If he’d had any doubt about who the woman was, her attitude confirmed it. He’d had no reason to think she’d be showing up today. Even so, she treated Ethan like he had been born permanently in the wrong.

He swung the kayak around as though readying for a quick getaway. “Did I miss a message you were coming?” Ethan left unspoken the fact that if he’d known, he’d still be paddling in the opposite direction.

She gestured impatiently. “We don’t have time for that. Get on up here before it’s too late for everything.”

It had always been this way between them. Ten seconds together and they were circling each other like curs, hair bristling, looking for the chance to draw first blood.

Only not today.

The weight of knowing this would be his final paddle-out, and all the wrong moves that had brought him to this point, left Ethan immune to Sonya’s ire for the first time ever. On any other day, he might have found a bit of humor in the thought that struck as he gripped the lower railing. How being close to death proved to be the only way to put up with his brother’s widow.
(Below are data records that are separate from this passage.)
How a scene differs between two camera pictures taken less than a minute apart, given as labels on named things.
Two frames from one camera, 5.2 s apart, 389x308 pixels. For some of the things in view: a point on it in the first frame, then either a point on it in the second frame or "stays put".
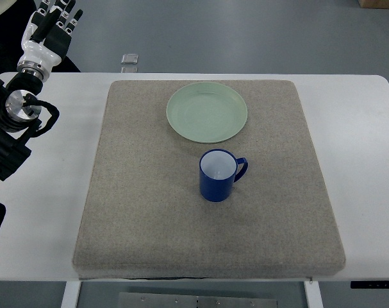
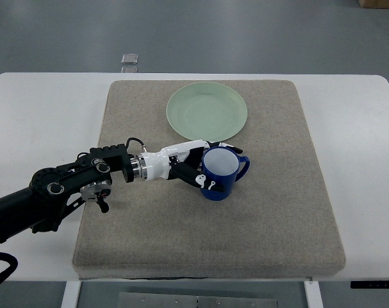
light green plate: x=206 y=112 stays put
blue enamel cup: x=218 y=169 stays put
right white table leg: x=313 y=294 stays put
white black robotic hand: x=47 y=37 -> x=182 y=161
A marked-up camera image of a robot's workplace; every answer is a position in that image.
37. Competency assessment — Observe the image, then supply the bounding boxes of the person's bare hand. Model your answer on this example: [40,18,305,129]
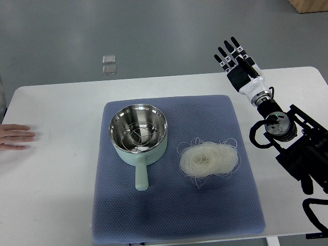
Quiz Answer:
[1,124,36,151]

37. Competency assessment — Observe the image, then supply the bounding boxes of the wooden box corner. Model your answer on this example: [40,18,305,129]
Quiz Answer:
[291,0,327,13]

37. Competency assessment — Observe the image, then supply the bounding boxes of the upper clear floor tile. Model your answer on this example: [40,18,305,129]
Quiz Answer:
[102,55,116,64]

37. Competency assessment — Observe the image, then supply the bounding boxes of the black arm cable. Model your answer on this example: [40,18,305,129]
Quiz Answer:
[302,197,328,235]

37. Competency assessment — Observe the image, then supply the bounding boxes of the blue textured mat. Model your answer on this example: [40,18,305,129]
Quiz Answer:
[92,95,265,244]

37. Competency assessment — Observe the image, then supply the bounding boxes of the wire steaming rack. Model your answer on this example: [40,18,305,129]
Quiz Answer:
[120,124,162,153]

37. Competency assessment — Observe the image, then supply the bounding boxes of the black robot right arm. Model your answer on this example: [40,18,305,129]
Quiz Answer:
[214,37,327,195]

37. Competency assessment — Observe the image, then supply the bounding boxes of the mint green steel pot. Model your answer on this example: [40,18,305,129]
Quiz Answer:
[109,104,168,191]

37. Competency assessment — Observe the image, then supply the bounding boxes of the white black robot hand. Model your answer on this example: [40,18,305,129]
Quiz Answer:
[214,36,271,100]

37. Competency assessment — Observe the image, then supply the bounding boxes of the white vermicelli noodle bundle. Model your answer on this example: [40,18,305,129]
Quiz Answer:
[176,137,241,189]
He reached out, offering her the line. “Want to make me fast?”

Sonya hesitated, as if needing a moment to search out the hidden barb. She took the rope. “I positively loathe to be kept waiting.”

Sonya had always been impatient with a world that refused to spin at her frenetic pace. He remained silent as he clambered onto the dock. But he pushed himself erect too fast, and the pain in his chest went from bad to unbearable. He clamped his arm to his chest and managed, “Give me a minute.”

“I don’t have another minute.” She lashed the kayak to a rusting stanchion. “And by the looks of things, neither do you.”

He breathed around the pain, waiting. Gradually the discomfort fit itself back inside a manageable space. When he could breathe easy once more, he asked, “You heard?”

“Of course I heard. Why else do you think I’d be out here?”

A younger voice called from the shore, “Okay, Mom. That’s enough.”

“Well, really. Timing is everything.” Sonya waved an irritated hand in Ethan’s general direction. “And this man is making us late.”

“Mom. You told me to say when you were being a pain. This is me doing my job.” The woman walked closer. She was tall and willowy and good-natured, the exact opposite of her mother. “Go start setting up, why don’t you.”